When L4's WorkerThread dispatches to L3, L3's Worker::run opens its own scope, executes the L4-supplied orch function with L3's own Orchestrator, and drains. Each level's orch fn receives its own Orchestrator — recursion is symmetric.

Mode per level is independent: L3 might use PROCESS (sim isolation), L4 THREAD (L3 workers are thread-safe composites). Each Worker chooses its children's mode at construction.

See task-flow.md §9 for the full recursive data-flow walk-through.


5. Python/C++ Division

Concern Python layer C++ layer
Process lifecycle fork() timing, SharedMemory alloc/unlink, waitpid
Callable registration maintains py_registry[cid] for sub callables
Orchestration DAG user's orch fn, submit_* calls Orchestrator::submit_* engine
Scheduling Scheduler thread, queues, WorkerThread pool
Dispatch WorkerManager::dispatch, THREAD/PROCESS mode
Runtime execution ChipWorker via dlsym'd runtime .so

Python handles when things happen (fork ordering, lifecycle).
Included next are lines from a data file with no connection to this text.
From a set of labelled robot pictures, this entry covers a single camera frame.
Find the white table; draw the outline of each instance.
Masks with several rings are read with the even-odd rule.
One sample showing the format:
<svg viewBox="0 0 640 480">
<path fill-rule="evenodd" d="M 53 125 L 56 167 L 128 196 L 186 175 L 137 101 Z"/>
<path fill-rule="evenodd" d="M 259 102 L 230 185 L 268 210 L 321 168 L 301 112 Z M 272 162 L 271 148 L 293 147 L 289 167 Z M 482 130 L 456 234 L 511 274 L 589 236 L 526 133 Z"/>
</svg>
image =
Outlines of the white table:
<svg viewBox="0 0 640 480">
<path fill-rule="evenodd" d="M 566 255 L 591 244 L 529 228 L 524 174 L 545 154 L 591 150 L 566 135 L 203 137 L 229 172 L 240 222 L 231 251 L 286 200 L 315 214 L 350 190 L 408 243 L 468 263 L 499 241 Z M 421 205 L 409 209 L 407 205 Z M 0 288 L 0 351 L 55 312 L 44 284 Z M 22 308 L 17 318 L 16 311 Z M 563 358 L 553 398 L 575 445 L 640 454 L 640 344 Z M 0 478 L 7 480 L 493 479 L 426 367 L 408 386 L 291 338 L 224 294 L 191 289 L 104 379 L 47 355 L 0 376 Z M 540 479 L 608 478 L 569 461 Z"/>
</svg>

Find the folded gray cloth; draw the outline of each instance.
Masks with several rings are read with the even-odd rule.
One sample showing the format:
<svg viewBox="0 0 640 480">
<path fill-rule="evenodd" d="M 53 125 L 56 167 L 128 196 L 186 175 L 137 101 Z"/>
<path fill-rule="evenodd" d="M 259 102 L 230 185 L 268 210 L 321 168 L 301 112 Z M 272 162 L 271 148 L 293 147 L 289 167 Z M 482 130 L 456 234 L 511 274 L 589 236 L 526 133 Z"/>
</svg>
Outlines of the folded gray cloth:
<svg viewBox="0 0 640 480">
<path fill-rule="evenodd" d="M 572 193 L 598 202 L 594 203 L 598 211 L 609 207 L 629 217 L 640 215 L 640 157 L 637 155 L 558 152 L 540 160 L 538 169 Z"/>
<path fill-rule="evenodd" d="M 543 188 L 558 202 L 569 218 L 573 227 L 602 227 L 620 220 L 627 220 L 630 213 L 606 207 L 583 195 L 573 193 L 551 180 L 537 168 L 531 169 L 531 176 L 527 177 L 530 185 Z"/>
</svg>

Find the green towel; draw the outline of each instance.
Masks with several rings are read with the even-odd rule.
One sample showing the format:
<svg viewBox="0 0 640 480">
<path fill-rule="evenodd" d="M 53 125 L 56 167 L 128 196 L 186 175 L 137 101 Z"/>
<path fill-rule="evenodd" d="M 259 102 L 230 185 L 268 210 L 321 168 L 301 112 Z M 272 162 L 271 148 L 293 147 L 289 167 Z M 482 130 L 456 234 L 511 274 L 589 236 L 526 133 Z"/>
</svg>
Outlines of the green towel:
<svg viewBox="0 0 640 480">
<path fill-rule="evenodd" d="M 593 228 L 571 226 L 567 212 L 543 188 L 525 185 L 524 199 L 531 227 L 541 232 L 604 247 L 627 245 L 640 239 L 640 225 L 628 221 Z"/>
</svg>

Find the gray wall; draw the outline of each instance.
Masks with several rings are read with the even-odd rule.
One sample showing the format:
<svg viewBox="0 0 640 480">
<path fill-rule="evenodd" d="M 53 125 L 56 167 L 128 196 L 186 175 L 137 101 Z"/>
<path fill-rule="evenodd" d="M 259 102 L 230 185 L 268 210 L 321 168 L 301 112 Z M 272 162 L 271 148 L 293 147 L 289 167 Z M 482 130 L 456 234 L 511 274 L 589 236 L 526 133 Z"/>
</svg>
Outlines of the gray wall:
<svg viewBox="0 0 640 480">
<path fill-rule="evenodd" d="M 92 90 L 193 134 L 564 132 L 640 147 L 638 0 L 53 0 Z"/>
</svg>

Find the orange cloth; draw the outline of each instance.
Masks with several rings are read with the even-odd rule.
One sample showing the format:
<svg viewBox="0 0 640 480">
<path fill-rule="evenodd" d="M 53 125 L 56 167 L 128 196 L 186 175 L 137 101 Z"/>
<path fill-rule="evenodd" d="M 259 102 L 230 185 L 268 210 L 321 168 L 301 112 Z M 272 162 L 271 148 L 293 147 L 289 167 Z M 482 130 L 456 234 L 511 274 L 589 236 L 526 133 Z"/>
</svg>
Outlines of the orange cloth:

C++ handles how fast (threading, atomics, zero-copy dispatch).


6. Process Model

┌─────────────────────────────────────────────────────┐
│  Parent (main) process                              │
│                                                      │
│  Python main thread (Orch)                           │
│    │                                                 │
│    ├── C++ Scheduler thread                          │
│    ├── C++ WorkerThread[0] → ChipWorker[0]           │
│    ├── C++ WorkerThread[1] → ChipWorker[1]           │
│    ├── C++ WorkerThread[2] → SubWorker[0]            │
│    └── C++ WorkerThread[3] → SubWorker[1]            │
│                                                      │
└──────────────────────────┬──────────────────────────┘
                           │ fork() (PROCESS mode only, before C++ threads start)
            ┌──────────────┼──────────────┐
            ▼                             ▼
   ┌────────────────┐            ┌────────────────┐
   │ Child process 0 │            │ Child process 1 │
   │ poll mailbox    │            │ poll mailbox    │
   │ run callable    │            │ run callable    │
   └────────────────┘            └────────────────┘

Fork ordering invariant: Python forks child processes FIRST (before C++ Scheduler / WorkerThread threads are started). This avoids fork-in-multithreaded-process hazards.

THREAD mode workers skip the fork entirely — they run in the parent process's WorkerThread::std::thread.


7. Runtime Isolation (Onboard Hardware)

A single device can only run one runtime per CANN process context. CANN's AICPU framework (libaicpu_extend_kernels.so) caches the user AICPU .so on first load and skips reloading on subsequent launches. If a different runtime's AICPU .so is launched on the same device, the cached (stale) function pointers are used, causing hangs.

Do not reuse a device across different runtimes within a single process. Use separate processes (one per runtime), or partition devices so each runtime gets exclusive devices. See testing.md for the pytest device allocation algorithm.


8. Source layout

Path Role
src/common/distributed/orchestrator.{h,cpp} Orchestrator: submit, TensorMap, Scope
src/common/distributed/scheduler.{h,cpp} Scheduler: dispatch loop + queues
src/common/distributed/worker_manager.{h,cpp} WorkerManager: WorkerThread pool
src/common/distributed/worker_thread.{h,cpp} WorkerThread: THREAD/PROCESS dispatch
src/common/distributed/worker.{h,cpp} Worker (L3+): composes the above
src/common/distributed/ring.{h,cpp} slot allocator
src/common/distributed/tensormap.{h,cpp} base_ptr → producer slot
src/common/distributed/scope.{h,cpp} scope lifetime management
src/common/worker/chip_worker.{h,cpp} L2 ChipWorker (IWorker leaf)
src/common/worker/sub_worker.{h,cpp} SubWorker (IWorker leaf for Python callables)
python/bindings/ nanobind exposure of C++ engine to Python
python/simpler/worker.py Python Worker factory + lifecycle wrapper

Current source still uses Dist* names in several places; rename is tracked as a separate cleanup.